» **Given data**
######

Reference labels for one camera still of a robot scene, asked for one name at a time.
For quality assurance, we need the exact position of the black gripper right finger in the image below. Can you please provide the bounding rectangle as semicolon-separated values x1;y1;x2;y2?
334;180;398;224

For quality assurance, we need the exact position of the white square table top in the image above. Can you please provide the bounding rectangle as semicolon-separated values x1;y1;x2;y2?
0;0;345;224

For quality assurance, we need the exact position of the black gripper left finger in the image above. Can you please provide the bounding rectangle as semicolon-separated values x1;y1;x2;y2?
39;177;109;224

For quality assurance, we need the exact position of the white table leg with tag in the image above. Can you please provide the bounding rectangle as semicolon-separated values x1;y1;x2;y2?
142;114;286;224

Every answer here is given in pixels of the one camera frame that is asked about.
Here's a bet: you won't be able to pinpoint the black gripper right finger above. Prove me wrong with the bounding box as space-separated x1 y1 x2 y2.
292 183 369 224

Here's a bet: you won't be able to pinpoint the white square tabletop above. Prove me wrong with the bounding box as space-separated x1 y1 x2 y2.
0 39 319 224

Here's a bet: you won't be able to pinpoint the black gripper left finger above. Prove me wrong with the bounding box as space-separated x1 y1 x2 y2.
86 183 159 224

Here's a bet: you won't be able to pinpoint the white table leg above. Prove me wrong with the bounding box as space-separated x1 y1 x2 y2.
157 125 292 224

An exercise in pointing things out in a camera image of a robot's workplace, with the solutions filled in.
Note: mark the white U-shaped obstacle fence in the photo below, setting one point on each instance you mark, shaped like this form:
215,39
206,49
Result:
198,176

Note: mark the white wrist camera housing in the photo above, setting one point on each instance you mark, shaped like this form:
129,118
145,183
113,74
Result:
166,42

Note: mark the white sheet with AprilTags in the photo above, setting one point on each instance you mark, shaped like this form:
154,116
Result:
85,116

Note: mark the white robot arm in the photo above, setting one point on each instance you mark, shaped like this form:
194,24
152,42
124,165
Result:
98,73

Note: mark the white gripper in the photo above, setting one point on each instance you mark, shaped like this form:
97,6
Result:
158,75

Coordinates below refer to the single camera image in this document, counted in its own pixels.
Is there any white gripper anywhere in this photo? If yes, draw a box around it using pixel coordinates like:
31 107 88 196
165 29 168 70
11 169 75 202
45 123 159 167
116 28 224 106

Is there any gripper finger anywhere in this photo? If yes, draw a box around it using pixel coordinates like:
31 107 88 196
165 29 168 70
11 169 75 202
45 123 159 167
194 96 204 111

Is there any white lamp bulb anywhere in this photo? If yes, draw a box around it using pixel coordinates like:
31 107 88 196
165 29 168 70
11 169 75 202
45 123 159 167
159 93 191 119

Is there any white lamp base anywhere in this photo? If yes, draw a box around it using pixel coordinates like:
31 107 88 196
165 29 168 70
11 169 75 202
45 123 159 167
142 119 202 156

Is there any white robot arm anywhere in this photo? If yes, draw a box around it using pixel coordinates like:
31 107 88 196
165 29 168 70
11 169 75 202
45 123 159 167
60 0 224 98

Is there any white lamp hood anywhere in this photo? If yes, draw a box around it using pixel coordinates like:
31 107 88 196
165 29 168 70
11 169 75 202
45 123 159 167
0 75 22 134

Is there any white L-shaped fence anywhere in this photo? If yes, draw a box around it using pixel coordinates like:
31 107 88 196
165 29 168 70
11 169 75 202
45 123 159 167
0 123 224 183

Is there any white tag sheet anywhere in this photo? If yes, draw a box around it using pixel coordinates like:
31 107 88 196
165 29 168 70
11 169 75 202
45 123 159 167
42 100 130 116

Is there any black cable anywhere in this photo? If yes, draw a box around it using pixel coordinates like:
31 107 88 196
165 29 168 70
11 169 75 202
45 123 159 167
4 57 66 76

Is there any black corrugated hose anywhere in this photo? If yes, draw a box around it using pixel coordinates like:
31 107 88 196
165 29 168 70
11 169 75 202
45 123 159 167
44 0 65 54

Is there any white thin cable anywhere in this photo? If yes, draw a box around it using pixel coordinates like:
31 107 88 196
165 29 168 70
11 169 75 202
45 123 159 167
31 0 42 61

######

» **Exercise details**
Return each line from the entries above that includes "cable".

» **Answer to the problem**
Is there any black cable anywhere in this photo? If yes, draw a box around it using pixel coordinates like:
Is there any white thin cable anywhere in this photo? If yes, draw a box around it using pixel coordinates like:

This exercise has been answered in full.